As we can see, forms can preserve or destroy; they can espouse violence and critique it; and they can be the tyrant we must overthrow or the means of unmasking the true tyrant. The keynote speech built on these issues by expanding our definition of “form” and by asking what literary forms can teach us about political action in the world. In “Formalism for Change,” Dr. Caroline Levine, the David and Kathleen Ryan Professor of Humanities at Cornell University, explains how the study of forms of all sorts—from poetic and other literary forms to social forms and structures that govern our everyday life—can help us figure out how to enact political change in our own present moment. She argues that this process requires thinking through forms of the collective, the repetitive, and the iterative rather than the singular to strive for a generalizing political formalism, which she describes as “model thinking.” The ultimate goal of this process, she explains, is to figure out what forms or political models humanities can ethically support to build a better world.
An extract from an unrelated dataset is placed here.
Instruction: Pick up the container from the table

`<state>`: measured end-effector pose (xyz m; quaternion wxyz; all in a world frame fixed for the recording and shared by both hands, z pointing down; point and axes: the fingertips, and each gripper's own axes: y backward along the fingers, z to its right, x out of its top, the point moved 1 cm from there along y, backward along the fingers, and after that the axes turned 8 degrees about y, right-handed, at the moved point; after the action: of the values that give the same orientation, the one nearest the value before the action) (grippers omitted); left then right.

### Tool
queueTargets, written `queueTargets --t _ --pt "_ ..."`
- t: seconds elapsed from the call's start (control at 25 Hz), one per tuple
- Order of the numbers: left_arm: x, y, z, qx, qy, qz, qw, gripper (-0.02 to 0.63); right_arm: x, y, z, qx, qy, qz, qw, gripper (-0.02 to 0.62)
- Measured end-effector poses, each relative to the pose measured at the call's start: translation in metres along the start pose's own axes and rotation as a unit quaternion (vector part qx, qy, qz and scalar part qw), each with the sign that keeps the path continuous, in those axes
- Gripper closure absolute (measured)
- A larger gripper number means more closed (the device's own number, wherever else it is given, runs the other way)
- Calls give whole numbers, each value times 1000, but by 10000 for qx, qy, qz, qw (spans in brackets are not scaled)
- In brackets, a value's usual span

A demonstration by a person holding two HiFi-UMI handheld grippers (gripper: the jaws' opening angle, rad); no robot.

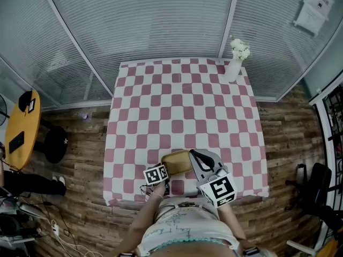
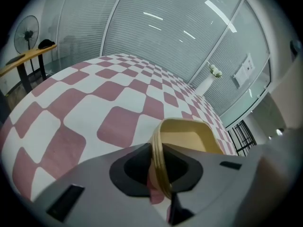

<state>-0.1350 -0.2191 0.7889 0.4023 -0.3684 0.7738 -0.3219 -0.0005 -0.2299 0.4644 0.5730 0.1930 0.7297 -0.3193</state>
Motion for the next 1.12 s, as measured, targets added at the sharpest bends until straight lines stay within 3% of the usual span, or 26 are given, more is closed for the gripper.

As this symposium demonstrated, forms are hardly irrelevant to life: on the contrary, forms in literature can have social and political significance, and, as Dr. Levine has argued, they can and should be a central part of our future political and social endeavors. Everything is governed by forms, and attending to the forms that structure literature can help us understand not just the forms of the past, but the forms of our present, and our future.